Big Cartel Begins an Equity Audit

Big Cartel Begins an Equity Audit

If you follow along with our commitments to Anti-Racism, you may remember that Big Cartel selected The McKensie Mack Group (MMG) to help us with an internal equity audit. Now that this important work is underway, we wanted to share more information about MMG and the work they'll be doing with the Big Cartel team.

The Racial Equity and Belonging Audit

We're currently working with MMG on a Racial Equity and Belonging Audit (REBA). Their REBA process helps organizations identify where they fall on the continuum of equity, belonging, and anti-oppression. To start, the MMG team will research Big Cartel's history, and examine our mission and values.
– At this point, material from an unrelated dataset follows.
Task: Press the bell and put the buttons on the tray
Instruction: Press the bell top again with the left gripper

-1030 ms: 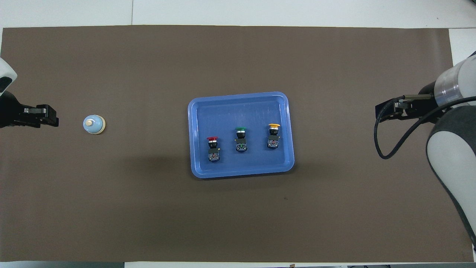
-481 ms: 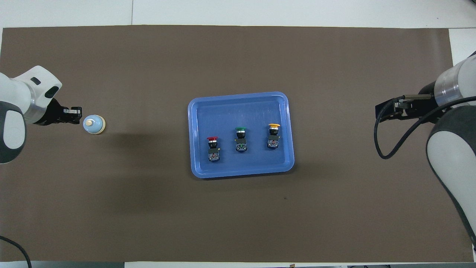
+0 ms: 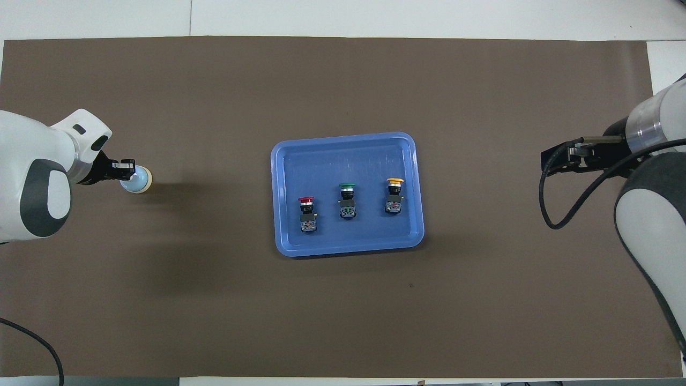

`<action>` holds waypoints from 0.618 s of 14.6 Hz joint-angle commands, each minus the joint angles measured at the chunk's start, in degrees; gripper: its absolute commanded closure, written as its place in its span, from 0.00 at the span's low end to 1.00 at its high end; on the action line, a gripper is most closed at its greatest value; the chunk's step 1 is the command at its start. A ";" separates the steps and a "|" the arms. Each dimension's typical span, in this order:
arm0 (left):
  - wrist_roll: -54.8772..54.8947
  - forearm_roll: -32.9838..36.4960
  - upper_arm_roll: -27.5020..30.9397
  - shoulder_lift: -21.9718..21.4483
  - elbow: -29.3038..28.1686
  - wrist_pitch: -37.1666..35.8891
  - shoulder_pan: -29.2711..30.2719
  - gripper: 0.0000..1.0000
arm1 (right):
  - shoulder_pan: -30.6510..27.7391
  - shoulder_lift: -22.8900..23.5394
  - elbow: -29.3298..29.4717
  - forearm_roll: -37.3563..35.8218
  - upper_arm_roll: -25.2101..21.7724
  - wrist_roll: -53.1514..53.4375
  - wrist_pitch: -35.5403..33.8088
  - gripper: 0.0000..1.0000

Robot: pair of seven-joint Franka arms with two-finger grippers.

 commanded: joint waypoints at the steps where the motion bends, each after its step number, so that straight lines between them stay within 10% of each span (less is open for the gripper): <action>1: 0.31 -0.89 -0.18 0.48 -2.11 3.14 0.72 1.00 | -0.76 -0.75 -0.51 0.72 0.39 -0.67 -0.26 0.00; 9: 0.31 -0.89 -0.18 0.75 0.76 -0.78 1.25 1.00 | -0.76 -0.67 -0.51 0.72 0.39 -0.67 -0.26 0.00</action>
Part of the audit is one on one interviews between MMG racial justice consultants and Big Cartel employees. Personally, as a member of the Big Cartel team, I'm anxious but excited to have the time to understand my place within our organization: to think about moments when I could have done more to be open and inclusive, and to think critically along with my coworkers about how Big Cartel can seek to understand the needs of our community, customers, and current and future employees better. In addition to holding anti-racism and anti-oppression as guiding principles, MMG is also anti-perfectionism, which struck a chord with several of us here at Big Cartel. While of course, many of us would love to never make mistakes, we're glad to be partnering up with an organization that understands that we can’t be perfect in this work, and that makes room for imperfection and improvement.

After the research and interviews, MMG will come up with a strategic organizational plan for Big Cartel. The goal is for Big Cartel to know what challenges lie ahead as we build equitable, inclusive, and anti-racist practices into our company culture.

Who is McKensie Mack?

McKensie Mack is an anti-oppression consultant, researcher, and facilitator from the Southside of Chicago. McKensie is Black, queer, and nonbinary and strives to create processes and approaches to organizational change that are intersectional in every aspect. We can't cover their whole career here, but their work with Wikipedia is a good look at their focus on equity and representation.

As the inaugural Executive Director of Art+Feminism in 2014, McKensie worked with thousands of editors, librarians, activists, and organizers around the world to create and improve articles on Wikipedia through a lens of social equity. This project is a real example of how disrupting stereotypical and harmful narratives about women, LGBTQIA+ folks, and people of color really matters: Wikipedia is one of the world's most visited sites, but in 2011 less than 10% of its contributors were women. If cis and trans women, nonbinary people, people of color, and Indigenous communities are not included as we shape our records, our version of history is incomplete. By organizing edit-a-thons, Art+Feminism works to improve representation on Wikipedia and encourages those who have been commonly excluded from the history books to become Wikipedia editors.

Black-led and nonbinary-led MMG is a global social justice organization and change management firm that actually changes structures. They help working communities transform culture, practices, and policies that reinvent the workplace and create equitable, intentional, and transformative spaces for all. MMG offers consulting, training, audits, and online courses (for example, if you've ever struggled with setting boundaries at work you can find support with this offering here).

What comes next?

The research and interviews mentioned above will take place over the next few months, so there won't be much to report right away. But we plan to be transparent about this process and communicate publicly about ways that we need to improve as a company, as colleagues, and as a community. With MMG’s guidance and support, we feel ready to make plans for long-term, sustainable change. We'll keep updating you with the lessons that we learn, and the steps that we take in this process.